== Dataset extract ==
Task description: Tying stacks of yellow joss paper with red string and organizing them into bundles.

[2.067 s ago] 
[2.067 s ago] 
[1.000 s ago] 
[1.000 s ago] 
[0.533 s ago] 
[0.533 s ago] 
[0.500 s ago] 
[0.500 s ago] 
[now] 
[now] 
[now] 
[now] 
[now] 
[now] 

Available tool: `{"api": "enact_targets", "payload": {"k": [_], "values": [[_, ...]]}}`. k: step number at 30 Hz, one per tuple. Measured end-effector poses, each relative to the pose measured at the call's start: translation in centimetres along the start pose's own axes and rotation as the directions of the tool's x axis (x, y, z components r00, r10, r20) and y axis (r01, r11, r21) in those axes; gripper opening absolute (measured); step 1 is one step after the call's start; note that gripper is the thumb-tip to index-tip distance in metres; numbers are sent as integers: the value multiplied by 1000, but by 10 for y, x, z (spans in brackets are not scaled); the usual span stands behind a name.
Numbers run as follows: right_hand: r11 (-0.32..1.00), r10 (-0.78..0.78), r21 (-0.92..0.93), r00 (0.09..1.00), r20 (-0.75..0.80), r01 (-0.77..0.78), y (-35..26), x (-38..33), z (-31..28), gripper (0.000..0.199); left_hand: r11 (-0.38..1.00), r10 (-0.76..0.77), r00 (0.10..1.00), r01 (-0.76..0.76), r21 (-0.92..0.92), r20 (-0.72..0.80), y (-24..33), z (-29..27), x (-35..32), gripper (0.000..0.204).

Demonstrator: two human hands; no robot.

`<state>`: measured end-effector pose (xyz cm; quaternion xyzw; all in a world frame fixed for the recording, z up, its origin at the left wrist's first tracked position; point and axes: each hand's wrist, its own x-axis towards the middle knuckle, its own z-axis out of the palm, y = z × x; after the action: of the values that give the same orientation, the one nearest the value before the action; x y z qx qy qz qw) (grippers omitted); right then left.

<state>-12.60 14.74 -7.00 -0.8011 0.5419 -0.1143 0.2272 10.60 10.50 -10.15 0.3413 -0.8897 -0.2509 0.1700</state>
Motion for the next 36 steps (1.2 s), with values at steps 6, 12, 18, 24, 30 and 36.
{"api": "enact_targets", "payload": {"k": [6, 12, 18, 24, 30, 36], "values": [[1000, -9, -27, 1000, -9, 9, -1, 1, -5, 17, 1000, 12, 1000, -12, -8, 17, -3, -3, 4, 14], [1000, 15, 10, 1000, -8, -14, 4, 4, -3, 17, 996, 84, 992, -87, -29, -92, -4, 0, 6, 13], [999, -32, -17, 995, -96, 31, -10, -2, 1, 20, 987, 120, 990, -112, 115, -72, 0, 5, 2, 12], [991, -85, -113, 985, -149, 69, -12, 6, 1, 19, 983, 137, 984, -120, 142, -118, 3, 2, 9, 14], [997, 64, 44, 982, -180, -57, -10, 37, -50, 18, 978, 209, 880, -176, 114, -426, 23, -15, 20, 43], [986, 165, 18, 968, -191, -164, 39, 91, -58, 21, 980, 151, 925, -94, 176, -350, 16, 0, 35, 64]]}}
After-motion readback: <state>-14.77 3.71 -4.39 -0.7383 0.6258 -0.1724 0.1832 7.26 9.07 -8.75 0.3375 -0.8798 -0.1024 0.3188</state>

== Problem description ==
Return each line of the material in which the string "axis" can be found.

== Response to this task ==
Available tool: `{"api": "enact_targets", "payload": {"k": [_], "values": [[_, ...]]}}`. k: step number at 30 Hz, one per tuple. Measured end-effector poses, each relative to the pose measured at the call's start: translation in centimetres along the start pose's own axes and rotation as the directions of the tool's x axis (x, y, z components r00, r10, r20) and y axis (r01, r11, r21) in those axes; gripper opening absolute (measured); step 1 is one step after the call's start; note that gripper is the thumb-tip to index-tip distance in metres; numbers are sent as integers: the value multiplied by 1000, but by 10 for y, x, z (spans in brackets are not scaled); the usual span stands behind a name.
`<state>`: measured end-effector pose (xyz cm; quaternion xyzw; all in a world frame fixed for the recording, z up, its origin at the left wrist's first tracked position; point and axes: each hand's wrist, its own x-axis towards the middle knuckle, its own z-axis out of the palm, y = z × x; after the action: of the values that give the same orientation, the one nearest the value before the action; x y z qx qy qz qw) (grippers omitted); right then left.

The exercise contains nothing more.